Bed, created in 1955, was one of Robert Rauschenberg's first Combines. In this work he started by framing a well-worn pillow, sheet, and quilt that were given to him by the artist Dorothea Rockburne. Already on this level the work performs a kind of triple rotation of optical space: You look down on, at, and into it simultaneously despite it residing technically on the one plane. By disregarding the use of a traditional canvas Rauschenberg is already provoking questions about whether this work can be categorised as a painting or if it's something else. Indeed on top of the fabric are layers of pencil scribbles, ink and splashed paint, executed in a style almost reminiscent of Abstract Expressionism, but it appears to me to be more an exploration of the existing surface of the bed itself rather than an attempt to disregard what lies beneath the pigment.

I don't personally think Rauschenberg's intention is to make the viewer forget that they are looking at an image of a bed, but rather to use the power of the viewers associated preconceptions to add depth to the work. Notably Rauschenberg utilised other more unusual materials such as nail polish and toothpaste as mediums in their own right to further deface the bed. Although these materials certainly add a certain aesthetic quality to the work it's the fact that Rauschenberg chooses to use these items in particular, normally associated with very personal, or intimate use, that begins to suggest that there is perhaps more to the work than on initial inspection. In doing so Rauschenberg explores one of the most important issues in contemporary art even today, the idea of blurring the boundary between the realm of art and the more prosaic realm of the everyday. It is also undeniable for me that the work has sexual connotations, visually the crumpled fabric is reminiscent of sheets after lovemaking and as a single bed it perhaps also implies autoerotic and private desires. Rauschenberg himself does not deny the fact he was conscious of associations already present within the onlooker when creating the work.

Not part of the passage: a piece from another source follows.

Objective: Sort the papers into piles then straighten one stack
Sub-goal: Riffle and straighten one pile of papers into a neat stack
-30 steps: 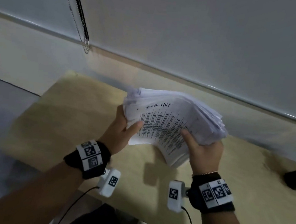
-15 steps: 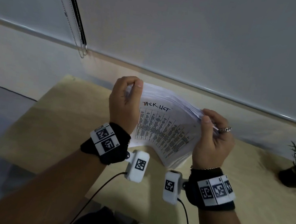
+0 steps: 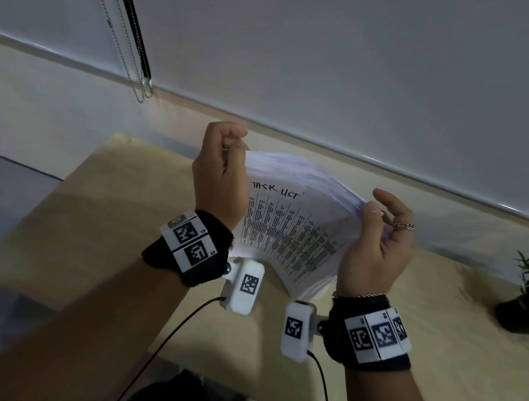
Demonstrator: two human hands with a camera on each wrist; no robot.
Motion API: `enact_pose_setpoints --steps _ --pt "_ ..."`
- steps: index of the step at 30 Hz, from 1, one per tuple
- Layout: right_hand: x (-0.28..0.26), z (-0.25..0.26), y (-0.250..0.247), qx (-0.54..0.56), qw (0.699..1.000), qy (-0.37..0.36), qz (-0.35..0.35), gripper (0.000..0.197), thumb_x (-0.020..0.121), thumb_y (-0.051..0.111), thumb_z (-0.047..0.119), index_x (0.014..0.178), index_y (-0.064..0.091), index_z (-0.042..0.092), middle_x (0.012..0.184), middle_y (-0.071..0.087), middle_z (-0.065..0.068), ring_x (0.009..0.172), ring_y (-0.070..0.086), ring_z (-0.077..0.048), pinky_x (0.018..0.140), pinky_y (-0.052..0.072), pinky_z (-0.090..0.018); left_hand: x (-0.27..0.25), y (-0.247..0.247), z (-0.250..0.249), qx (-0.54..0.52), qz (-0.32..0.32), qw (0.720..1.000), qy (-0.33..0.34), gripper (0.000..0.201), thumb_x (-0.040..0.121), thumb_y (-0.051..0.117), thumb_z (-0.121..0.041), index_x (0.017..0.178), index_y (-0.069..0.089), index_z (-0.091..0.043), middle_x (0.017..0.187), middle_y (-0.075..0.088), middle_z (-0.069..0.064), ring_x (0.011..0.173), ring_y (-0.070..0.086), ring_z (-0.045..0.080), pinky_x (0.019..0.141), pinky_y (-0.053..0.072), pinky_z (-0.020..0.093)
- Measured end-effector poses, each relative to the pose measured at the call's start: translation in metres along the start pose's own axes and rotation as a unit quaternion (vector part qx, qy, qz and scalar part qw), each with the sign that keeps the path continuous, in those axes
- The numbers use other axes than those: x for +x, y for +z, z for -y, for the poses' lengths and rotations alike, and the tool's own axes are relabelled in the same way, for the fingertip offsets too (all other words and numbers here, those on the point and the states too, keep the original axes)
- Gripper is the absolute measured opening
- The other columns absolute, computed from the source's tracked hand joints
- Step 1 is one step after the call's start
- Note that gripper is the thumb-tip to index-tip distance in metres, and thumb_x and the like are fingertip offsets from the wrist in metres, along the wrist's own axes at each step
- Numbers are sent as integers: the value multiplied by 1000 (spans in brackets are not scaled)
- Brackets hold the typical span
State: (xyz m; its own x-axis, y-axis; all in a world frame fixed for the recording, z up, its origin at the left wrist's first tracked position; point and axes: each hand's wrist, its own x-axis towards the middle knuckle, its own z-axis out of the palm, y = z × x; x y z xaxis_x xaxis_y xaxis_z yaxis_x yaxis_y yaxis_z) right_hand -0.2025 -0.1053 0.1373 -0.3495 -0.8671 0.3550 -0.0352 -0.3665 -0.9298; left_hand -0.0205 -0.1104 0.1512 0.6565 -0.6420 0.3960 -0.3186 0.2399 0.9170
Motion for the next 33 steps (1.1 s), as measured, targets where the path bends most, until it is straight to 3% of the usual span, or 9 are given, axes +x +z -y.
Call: enact_pose_setpoints --steps 3,8,11,14,18,23,26,30,33 --pt "0 -1 -5 38 999 6 22 28 92 63 10 117 56 2 81 66 -2 70 62 -5 65 51 -21 2 -3 0 2 35 999 17 13 94 47 -8 102 57 -3 79 59 -2 64 54 13 60 40 17" --pt "-1 -7 -13 31 999 4 43 28 88 68 22 114 58 19 78 64 -8 68 62 -10 67 53 -27 8 -12 5 -16 100 993 52 8 96 53 -9 103 56 -7 78 58 2 63 49 7 63 41 17" --pt "0 -11 -18 41 995 11 86 45 84 74 21 122 53 11 90 65 -13 82 67 -10 77 55 -25 14 -23 18 -57 202 977 39 37 88 60 -26 120 46 -14 104 59 20 82 55 20 76 47 24" --pt "5 -18 -20 4 992 32 120 34 77 77 13 108 65 7 95 70 7 87 66 1 78 51 -14 15 -34 31 -34 279 959 -38 61 73 82 -23 122 45 -23 113 61 7 100 63 13 85 53 30" --pt "13 -15 -25 23 994 22 109 11 80 74 8 86 72 17 81 72 6 78 68 -11 72 55 -25 15 -40 30 22 245 969 3 27 72 84 -8 81 62 -22 72 69 -23 67 61 -10 67 46 11" --pt "7 -19 -35 -13 990 15 141 26 75 77 11 98 72 -1 88 76 7 86 72 -10 77 56 -24 -8 -49 49 -84 300 947 -73 52 65 87 -11 103 53 -16 90 63 -11 79 60 -2 70 49 15" --pt "3 -25 -32 -20 993 26 117 31 75 79 10 102 71 -3 93 76 -6 88 73 -17 78 57 -28 -21 -43 51 -41 286 954 -79 45 68 85 -2 98 55 -16 87 66 -11 77 62 -6 69 48 13" --pt "3 -20 -28 -25 995 -4 95 17 78 76 0 94 72 4 77 72 25 76 67 6 71 51 -14 -22 -37 31 -48 183 980 -55 26 66 86 -14 84 69 -24 76 72 -28 75 69 -6 70 52 14" --pt "5 -12 -28 -24 995 -34 91 21 78 75 2 98 71 -1 80 72 25 78 67 4 73 52 -16 -17 -37 24 -72 164 983 -26 37 63 85 -31 90 71 -10 79 75 -15 78 71 1 69 56 21"
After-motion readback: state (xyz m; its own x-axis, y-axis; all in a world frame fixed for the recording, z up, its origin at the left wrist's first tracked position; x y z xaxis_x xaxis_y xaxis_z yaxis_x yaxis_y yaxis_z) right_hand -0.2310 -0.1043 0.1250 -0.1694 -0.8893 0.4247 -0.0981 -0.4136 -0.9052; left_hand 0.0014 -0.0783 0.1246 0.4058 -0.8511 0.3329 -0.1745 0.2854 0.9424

"All material has history," "I had to make a surface," he said, "which invited a constant change of focus and examination of detail. Listening happens in time. Looking also happens in time." 1

Perhaps Rauschenberg's most frequently cited quote is

"Painting relates to both art and life. Neither can be made. I try to act in that gap between the two." 2

What does Rauschenberg mean that neither art nor life can be made? In this deceptively simple statement I believe he is suggesting that both are readymade and always precede us. Rauschenberg's work places the viewer in this "gap between the two", the space between the throwaway commodities of yesterday and the high art to be preserved for tomorrow. It is in this ever changing region that the viewer is offered a moment of reflection about how we organize and how we order the extraordinary volume of objects and information in our lives, and how we may come to see randomness in order, and aesthetic beauty in the everyday.

Rauschenberg created perhaps his most instantly recognisable of his Combines when he completed Monogram in 1959. Monogram features a stuffed Angora goat encircled by a tire. The goat, whose snout is covered in multi-coloured paint, is standing on a painting, as if grazing at pasture.

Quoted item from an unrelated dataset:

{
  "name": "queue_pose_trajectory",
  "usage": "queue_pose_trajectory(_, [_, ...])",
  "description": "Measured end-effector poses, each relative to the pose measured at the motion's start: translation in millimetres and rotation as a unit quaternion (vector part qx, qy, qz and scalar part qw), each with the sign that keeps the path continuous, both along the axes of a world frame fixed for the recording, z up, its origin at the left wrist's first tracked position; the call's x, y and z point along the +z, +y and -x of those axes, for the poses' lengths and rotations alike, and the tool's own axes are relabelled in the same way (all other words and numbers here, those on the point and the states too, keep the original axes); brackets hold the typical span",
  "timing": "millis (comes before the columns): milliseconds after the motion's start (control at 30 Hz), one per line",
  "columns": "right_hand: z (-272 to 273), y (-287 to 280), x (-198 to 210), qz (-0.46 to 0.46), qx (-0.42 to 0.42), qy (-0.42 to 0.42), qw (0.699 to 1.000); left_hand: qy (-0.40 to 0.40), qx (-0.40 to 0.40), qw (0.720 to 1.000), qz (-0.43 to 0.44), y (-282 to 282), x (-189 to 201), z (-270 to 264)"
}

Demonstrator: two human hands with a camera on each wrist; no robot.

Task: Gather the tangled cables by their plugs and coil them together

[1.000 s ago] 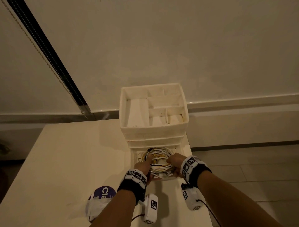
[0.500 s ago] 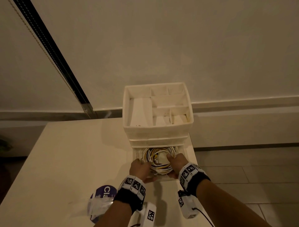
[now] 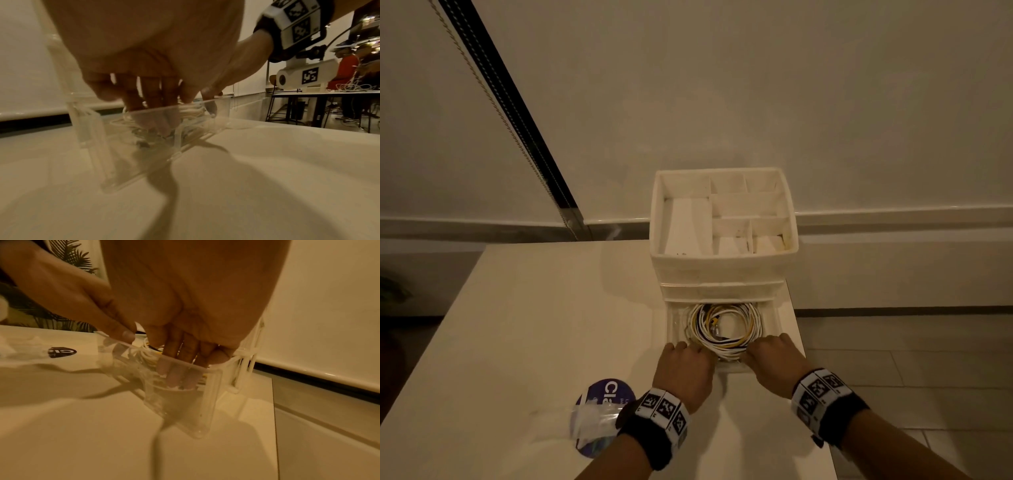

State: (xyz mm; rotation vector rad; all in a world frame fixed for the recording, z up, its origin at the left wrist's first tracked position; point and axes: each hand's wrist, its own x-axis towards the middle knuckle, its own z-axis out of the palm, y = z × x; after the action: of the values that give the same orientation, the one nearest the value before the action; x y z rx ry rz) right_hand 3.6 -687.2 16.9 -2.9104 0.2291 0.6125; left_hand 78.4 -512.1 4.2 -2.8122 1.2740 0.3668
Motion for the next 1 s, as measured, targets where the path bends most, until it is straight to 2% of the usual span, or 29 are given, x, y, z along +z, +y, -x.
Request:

In this later work, I believe the lines between painting and sculpture have become more obviously blurred than in Bed. No longer restricted to the two-dimensional plane of Bed, The goat stands upright on top of what could be traditionally viewed as the artwork itself. Reminiscent of a gargoyle or scavenger it gives the impression it could be guarding over or inversely destroying the art it rests upon. It has been suggested that the hoofed creature is a manifestation of Rauschenberg himself. Certainly in early Christian art goats symbolized the damned. I believe that Rauschenberg himself, as a gay/bisexual man and an artist, would have been acutely aware he was still viewed as an outsider and of his persecution by the American culture at the time.

Comparisons may be drawn with Jasper Johns' Flag (1954-1955) in that both artists, who were at one point lovers, declare through their work their disapproval of the values that were held and surrounded them at the time You could perhaps view Monogram as a profound statement of Rauschenberg's beliefs, a line drawn across and through American sexual and cultural values, his attempt at carving his monogram into art history.

Whilst it is possible to debate the multiple meanings and connotations of both works somewhat endlessly I feel it is important not to disregard how the physical construction of the Combines themselves first initiates this game of interpretation. When they were first seen in the 1960s, it is important to remember that art critics on the whole viewed them as formal exercises in elaborate composition and arrangement of shapes, colours, and textures.

The inherent ambiguity of the Combines makes it notoriously difficult to decipher and filter out one core interpretation because the images and objects are not presented to the viewer in an ordered fashion. It is, therefore, hard to discern what object or image is more important than any other. Is the tennis ball behind the goat in Bed any more or less significant than the fact the animals face is painted? It is impossible to say. Indeed it may be by no means coincidental that Rauschenberg's Combines came into existence in the burgeoning era of television and the mass media; some art historians have suggested that the random, non-hierarchical quality of the Combines is a direct reference to the image-saturated culture we now inhabit.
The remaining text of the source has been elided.